Morphological changes and detachment of adherent cells induced by p122, a GTPase-activating protein for Rho

We recently cloned a novel signaling molecule, p122, that shows a GTPase-activating activity specific for Rho and the ability to enhance the phosphatidylinositol 4,5-bisphosphate-hydrolyzing activity of phospholipase C delta 1 in vitro. Here we analyzed the in vivo function of p122, Microinjection of the GTPase-activating domain of p122 suppressed the formation of stress fibers and focal adhesions induced by lysophosphatidic acid, suggesting a GTPase-activating activity for Rho as in in vitro. Transfection of p122 also induced the disassembly of stress fibers and the morphological rounding of various; adherent cells. Analyses using deletion and point mutants demonstrated that the GTPase-activating domain of p122 is responsible for the morphological changes and detachment and that arginine residues at positions 668 and 710 and a lysine residue at position 706 in the GTPase-activating domain are essential.
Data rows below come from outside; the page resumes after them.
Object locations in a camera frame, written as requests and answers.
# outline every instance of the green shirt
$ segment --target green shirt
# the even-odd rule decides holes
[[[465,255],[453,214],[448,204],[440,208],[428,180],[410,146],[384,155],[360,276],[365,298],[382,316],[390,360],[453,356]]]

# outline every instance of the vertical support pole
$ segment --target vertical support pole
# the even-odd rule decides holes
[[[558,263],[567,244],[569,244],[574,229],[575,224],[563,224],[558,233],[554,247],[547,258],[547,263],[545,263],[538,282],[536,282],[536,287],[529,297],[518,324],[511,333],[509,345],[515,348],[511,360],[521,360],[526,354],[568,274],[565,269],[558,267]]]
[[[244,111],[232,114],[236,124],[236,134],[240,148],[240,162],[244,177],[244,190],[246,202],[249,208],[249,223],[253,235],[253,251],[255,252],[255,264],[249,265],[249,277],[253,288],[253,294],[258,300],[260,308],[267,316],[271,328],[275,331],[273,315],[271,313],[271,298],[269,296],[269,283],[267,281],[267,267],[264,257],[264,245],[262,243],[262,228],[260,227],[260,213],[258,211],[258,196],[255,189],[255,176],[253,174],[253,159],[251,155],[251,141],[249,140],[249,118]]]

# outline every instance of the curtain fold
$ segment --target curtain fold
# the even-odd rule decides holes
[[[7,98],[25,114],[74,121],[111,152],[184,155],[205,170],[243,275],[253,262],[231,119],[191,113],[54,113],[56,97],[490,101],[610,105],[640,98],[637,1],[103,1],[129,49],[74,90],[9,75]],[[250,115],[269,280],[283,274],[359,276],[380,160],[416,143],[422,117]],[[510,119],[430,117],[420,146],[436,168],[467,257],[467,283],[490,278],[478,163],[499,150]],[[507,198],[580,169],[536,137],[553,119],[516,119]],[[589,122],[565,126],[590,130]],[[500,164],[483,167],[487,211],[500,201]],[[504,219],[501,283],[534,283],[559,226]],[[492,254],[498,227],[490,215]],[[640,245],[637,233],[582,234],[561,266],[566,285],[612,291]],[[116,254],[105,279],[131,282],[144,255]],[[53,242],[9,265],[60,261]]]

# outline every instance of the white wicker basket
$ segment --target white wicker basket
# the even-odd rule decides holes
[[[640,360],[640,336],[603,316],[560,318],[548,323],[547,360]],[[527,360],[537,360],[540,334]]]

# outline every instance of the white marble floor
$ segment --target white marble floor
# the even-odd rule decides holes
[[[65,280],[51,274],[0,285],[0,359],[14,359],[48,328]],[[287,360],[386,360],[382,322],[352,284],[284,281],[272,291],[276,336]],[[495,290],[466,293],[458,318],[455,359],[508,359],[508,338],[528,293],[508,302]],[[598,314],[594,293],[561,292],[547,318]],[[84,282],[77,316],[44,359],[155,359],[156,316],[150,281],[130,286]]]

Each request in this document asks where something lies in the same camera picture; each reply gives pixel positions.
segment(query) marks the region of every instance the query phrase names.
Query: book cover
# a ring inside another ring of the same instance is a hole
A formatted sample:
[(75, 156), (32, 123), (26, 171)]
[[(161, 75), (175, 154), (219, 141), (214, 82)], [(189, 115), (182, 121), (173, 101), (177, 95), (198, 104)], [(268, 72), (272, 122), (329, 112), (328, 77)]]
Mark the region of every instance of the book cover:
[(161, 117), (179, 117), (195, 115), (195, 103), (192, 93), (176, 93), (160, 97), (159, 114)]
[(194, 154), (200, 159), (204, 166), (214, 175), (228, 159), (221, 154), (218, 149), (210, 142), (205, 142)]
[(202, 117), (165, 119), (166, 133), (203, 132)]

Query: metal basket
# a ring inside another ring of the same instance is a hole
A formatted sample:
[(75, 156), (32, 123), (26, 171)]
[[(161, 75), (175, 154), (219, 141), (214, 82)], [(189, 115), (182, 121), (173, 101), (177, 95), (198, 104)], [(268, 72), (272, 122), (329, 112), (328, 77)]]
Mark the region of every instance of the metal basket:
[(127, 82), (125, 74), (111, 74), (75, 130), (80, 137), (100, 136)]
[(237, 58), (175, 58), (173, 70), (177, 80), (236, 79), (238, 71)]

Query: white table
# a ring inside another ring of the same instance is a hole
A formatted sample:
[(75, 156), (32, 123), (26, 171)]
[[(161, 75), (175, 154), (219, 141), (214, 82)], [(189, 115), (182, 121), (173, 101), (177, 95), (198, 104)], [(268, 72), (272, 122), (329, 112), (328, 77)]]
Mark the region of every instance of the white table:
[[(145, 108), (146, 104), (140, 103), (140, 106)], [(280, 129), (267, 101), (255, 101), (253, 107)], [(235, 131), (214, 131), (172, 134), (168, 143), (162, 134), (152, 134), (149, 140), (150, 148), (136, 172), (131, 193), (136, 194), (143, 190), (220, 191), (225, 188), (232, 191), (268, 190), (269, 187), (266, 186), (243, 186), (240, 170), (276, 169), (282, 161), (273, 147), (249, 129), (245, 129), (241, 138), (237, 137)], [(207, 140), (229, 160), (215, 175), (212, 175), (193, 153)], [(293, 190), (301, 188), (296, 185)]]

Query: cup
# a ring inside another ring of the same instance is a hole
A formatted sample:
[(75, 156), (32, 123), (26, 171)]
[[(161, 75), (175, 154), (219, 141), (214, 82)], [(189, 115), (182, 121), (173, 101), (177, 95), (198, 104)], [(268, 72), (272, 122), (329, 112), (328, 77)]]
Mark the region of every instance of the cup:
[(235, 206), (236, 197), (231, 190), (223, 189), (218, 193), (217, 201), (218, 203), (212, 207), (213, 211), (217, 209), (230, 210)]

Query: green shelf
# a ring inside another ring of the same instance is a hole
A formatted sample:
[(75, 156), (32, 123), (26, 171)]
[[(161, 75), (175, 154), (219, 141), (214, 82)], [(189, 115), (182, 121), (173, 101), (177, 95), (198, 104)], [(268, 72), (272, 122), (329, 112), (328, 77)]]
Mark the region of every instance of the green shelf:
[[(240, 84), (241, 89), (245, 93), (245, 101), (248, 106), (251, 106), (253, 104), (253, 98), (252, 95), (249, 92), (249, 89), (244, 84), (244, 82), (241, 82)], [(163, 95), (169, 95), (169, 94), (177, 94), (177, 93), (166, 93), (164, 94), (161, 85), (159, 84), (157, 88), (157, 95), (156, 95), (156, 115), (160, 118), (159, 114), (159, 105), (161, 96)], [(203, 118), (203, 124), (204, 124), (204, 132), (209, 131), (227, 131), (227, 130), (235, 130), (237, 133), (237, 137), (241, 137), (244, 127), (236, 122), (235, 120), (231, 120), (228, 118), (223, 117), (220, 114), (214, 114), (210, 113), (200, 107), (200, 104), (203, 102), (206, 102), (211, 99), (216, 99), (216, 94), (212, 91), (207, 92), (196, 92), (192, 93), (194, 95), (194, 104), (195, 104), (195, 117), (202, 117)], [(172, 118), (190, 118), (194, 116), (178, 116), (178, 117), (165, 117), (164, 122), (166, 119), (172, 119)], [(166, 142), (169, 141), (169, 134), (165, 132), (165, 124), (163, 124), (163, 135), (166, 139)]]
Using Fluo-3-based Ca2+ microscopy, we found that p122 evoked a rapid elevation of intracellular Ca2+ levels, suggesting that p122 stimulates the phosphatidylinositol 4,5-bisphosphate-hydrolyzing activity of phospholipase C delta 1. These results demonstrate that p122 synergistically functions as a GTPase-activating protein specific for Rho and an activator of phospholipase C delta 1 in vivo and induces morphological changes and detachment through cytoskeletal reorganization.